Stories sometime take on a life of their own.
I mentioned to Lisa Lewis, our editor, on Sept. 30 that my next column was going to recount how a newsroom effort I contributed to very early in my career turned into a staple of late night television in the 1980s and early 90s. If you think you know where this tale might be going based on recent headlines, you’re right. Two words: David Letterman. Later that evening the subject at the heart of my idea became the biggest story of the week after his on-air confession that he had affairs with members of his staff.
So I pondered, do I write the column or not? A chance sighting last weekend of a daytime celebrity talk show host convinced me to go for it.
Back to the beginning: I was a reporter at the Wellsville Daily Reporter when, on an Indian summer day in 1982 - much like the day I am writing this - my then-editor Matt Leone and I were sitting around musing about how people from small towns enjoy telling stories about famous people they and, or their friends and family have met. We shared a few stories, elicited some more from throughout the building, and Matt, being the columnist at the time, wrote them down and published them in the paper.
This created what today we would call great water cooler talk locally. And, in an era before office water coolers replaced the drinking fountain, in a town where most days were a slow news day, and the only famous former resident was a semi-pro baseball player-turned-actor named Gabby Hayes, a sidekick to leading actors in a number of Western movies including Roy Rogers and Gene Autry, we made the most of it. We invited readers to send in their tales for publication, too. We called the two-part series “Touched by Greatness”.
Matt – a serious news guy who nonetheless enjoyed these types of features immensely – sent our efforts off to journalism school buddies working in Ithaca and Rochester, and they in turn decided to publish similar efforts in their newspapers that fall. The idea really gathered steam in those larger markets with many reader contributions; the one that has stayed with me all these years was a reader who told the Rochester paper he was living in California in the 1950s when his dog urinated on the leg of a man that went on to be the 37th president of the U.S., Richard Nixon.
Fall turned to winter and it all might have been forgotten about if a staffer from the then-fledgling “Late Night with David Letterman” show hadn’t called Matt and told them they saw the Ithaca incarnation of “Touched by Greatness”, had called the paper, and editors there credited us with the idea. A few questions were asked of Matt and then he was told when a segment inspired by us would air, and that we might get a shout out. A group of us gathered, staying up past our bed times, and watched the show. There was no on-air mention but it was fun seeing our idea in Technicolor.

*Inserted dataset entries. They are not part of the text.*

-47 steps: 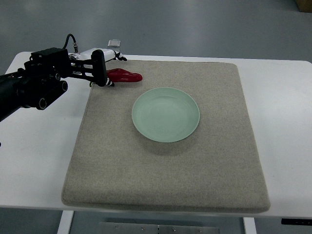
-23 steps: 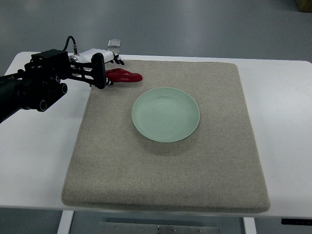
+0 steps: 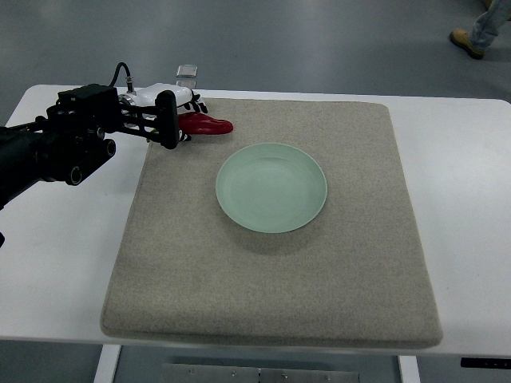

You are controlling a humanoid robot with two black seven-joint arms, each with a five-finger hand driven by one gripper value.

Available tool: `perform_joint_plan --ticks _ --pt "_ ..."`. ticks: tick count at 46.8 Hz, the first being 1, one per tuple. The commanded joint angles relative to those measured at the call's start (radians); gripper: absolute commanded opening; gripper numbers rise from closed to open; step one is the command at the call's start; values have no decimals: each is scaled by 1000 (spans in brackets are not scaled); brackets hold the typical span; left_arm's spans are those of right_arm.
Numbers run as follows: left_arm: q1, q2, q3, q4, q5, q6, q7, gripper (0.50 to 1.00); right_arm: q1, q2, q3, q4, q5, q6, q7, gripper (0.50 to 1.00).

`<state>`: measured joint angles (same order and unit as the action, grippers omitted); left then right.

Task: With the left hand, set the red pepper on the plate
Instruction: 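Close the left hand fingers around the red pepper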

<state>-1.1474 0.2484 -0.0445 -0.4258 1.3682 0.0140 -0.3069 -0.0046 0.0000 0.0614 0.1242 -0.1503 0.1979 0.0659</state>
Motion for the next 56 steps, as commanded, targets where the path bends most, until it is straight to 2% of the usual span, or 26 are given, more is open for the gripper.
perform_joint_plan --ticks 1,7,21,34,38,56 --pt "1 0 0 1 0 0 0 735 0 0 0 0 0 0 0 932" --pt "6 -8 0 16 0 0 0 711 0 0 0 0 0 0 0 932" --pt "6 -12 2 24 0 0 0 696 0 0 0 0 0 0 0 932" --pt "6 -12 0 24 -8 1 0 581 0 0 0 0 0 0 0 932" --pt "6 -12 0 24 -11 1 0 503 0 0 0 0 0 0 0 932" --pt "1 -15 -2 12 -14 15 -23 500 0 0 0 0 0 0 0 932"
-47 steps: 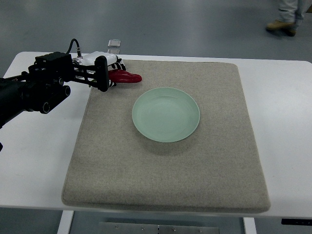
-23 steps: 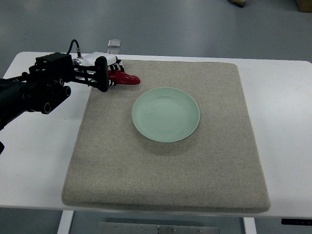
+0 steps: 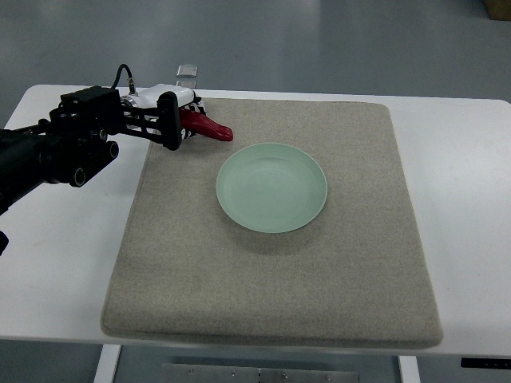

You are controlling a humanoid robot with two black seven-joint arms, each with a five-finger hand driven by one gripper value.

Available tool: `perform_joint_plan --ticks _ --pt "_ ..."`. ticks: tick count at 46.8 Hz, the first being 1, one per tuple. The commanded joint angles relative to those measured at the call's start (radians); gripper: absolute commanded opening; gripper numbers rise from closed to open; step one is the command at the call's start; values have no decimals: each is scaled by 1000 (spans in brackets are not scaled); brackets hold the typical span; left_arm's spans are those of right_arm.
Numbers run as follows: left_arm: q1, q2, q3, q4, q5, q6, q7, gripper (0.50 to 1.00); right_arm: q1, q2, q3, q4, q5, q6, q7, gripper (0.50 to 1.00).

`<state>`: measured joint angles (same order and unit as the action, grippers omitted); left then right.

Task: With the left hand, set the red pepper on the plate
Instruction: 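Close the left hand fingers around the red pepper, then lift the red pepper and carry it over the green plate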

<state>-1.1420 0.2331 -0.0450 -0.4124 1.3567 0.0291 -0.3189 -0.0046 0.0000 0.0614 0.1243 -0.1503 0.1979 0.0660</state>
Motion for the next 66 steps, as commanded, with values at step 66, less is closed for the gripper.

The skit might have again been relegated to the back of all of our minds if Letterman hadn’t added what he dubbed “Brushed by Greatness” to his rotation of ongoing routines, and the repeat exposure inspired many morning a.m. radio shows to make it a staple of their programming. At the time it seemed at least one call-in show in every city was soliciting listener “Greatness” anecdotes over the airwaves.
Ironically, the routine reached popularity at the same time as entertainment news emerged. The success of the syndicated “Entertainment Tonight”, just a year old when “Greatness” debuted, would spawn the era of the paparazzi and ensure Andy Warhol prediction that“everyone will be world-famous for 15 minutes" would come true. These developments also ensured the “Greatness” idea would be quaint within a decade.
Today the average household has evolved from getting just three TV channels to 114 – somebody has to “star” on all the programming on all of those outlets. Even the absolutely talentless – at least when it comes to singing and acting - are becoming renown; all one has to do is be clever for 5 minutes to be seen by millions on YouTube, or be impudent enough to endure a few weeks of humiliation for reality TV stardom. And that’s just television; more authors do more book tours to U.S. cities today, more businesspeople become celebs via the growth in business reporting and event marketing, and there has been a proliferation of ‘experts” in politics and virtually every segment of culture to fill airtime on around-the-clock broadcast news outlets. Even rock acts such as John Mayer and Sister Hazel spend a few days on cruise ships with fans, while lesser stars schlock merchandise at pre- and post-show “meet-and-greets”. So, it seems, everyone who has yet to be famous is tripping over someone who is, and Twittering about it and posting pictures to Facebook.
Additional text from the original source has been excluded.